● Aim of the task
The required output is all lines below that contain the word "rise".

[Source data]
--------------------

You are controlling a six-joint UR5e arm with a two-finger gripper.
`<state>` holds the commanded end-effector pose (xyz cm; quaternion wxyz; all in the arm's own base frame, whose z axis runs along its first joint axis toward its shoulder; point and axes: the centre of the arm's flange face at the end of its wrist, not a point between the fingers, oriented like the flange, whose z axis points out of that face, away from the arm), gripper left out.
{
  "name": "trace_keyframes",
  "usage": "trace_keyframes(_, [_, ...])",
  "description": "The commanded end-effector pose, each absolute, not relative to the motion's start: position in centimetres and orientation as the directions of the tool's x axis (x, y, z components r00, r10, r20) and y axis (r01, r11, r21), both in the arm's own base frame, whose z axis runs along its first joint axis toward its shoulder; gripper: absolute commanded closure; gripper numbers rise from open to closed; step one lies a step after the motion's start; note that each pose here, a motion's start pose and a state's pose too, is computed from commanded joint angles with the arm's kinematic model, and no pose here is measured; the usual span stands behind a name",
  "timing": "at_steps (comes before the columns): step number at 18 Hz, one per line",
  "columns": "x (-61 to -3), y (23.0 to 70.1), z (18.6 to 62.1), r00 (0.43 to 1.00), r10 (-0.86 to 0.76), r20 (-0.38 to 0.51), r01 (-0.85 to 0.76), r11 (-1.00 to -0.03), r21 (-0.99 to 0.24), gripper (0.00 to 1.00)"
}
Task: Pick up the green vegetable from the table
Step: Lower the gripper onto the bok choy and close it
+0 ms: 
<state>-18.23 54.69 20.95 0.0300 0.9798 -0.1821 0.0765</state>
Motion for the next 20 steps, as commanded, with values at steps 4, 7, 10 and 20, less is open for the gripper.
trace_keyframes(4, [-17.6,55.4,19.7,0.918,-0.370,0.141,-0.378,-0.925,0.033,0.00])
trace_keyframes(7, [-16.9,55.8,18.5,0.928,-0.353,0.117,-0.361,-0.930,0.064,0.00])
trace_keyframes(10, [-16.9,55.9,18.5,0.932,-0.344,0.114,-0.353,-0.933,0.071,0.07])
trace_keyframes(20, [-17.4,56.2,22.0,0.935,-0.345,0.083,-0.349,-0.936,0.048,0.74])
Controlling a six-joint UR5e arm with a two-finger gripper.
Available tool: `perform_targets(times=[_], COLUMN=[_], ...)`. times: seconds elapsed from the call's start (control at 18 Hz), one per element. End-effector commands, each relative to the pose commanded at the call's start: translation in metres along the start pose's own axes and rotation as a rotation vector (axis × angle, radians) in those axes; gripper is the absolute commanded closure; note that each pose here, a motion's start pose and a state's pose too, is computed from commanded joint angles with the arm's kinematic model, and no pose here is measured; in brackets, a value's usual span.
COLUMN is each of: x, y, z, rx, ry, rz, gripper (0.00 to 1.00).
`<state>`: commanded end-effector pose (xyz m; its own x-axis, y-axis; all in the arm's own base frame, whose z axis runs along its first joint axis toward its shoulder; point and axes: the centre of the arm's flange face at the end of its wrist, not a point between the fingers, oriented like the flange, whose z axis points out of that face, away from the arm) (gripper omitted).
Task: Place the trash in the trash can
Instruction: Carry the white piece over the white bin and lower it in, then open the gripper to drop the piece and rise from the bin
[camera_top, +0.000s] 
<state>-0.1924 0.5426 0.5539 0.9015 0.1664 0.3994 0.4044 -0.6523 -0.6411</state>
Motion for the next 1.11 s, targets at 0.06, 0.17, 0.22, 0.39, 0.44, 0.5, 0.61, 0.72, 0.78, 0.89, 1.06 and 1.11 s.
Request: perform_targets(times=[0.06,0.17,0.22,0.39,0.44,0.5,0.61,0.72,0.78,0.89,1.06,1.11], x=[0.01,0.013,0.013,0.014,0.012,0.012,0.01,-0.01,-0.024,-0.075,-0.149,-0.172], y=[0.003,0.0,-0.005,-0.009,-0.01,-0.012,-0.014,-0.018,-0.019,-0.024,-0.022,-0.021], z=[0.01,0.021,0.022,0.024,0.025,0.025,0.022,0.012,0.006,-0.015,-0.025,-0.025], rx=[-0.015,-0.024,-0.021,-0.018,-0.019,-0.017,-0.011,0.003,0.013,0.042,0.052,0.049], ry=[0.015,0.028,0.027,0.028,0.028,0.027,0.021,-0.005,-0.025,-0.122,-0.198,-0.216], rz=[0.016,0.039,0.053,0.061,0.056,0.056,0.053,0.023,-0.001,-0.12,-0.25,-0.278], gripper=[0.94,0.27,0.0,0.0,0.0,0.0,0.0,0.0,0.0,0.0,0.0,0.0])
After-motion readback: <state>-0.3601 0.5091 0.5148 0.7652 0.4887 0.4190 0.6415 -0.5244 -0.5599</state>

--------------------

● Expected answer
  "description": "The commanded end-effector pose, each absolute, not relative to the motion's start: position in centimetres and orientation as the directions of the tool's x axis (x, y, z components r00, r10, r20) and y axis (r01, r11, r21), both in the arm's own base frame, whose z axis runs along its first joint axis toward its shoulder; gripper: absolute commanded closure; gripper numbers rise from open to closed; step one lies a step after the motion's start; note that each pose here, a motion's start pose and a state's pose too, is computed from commanded joint angles with the arm's kinematic model, and no pose here is measured; the usual span stands behind a name",
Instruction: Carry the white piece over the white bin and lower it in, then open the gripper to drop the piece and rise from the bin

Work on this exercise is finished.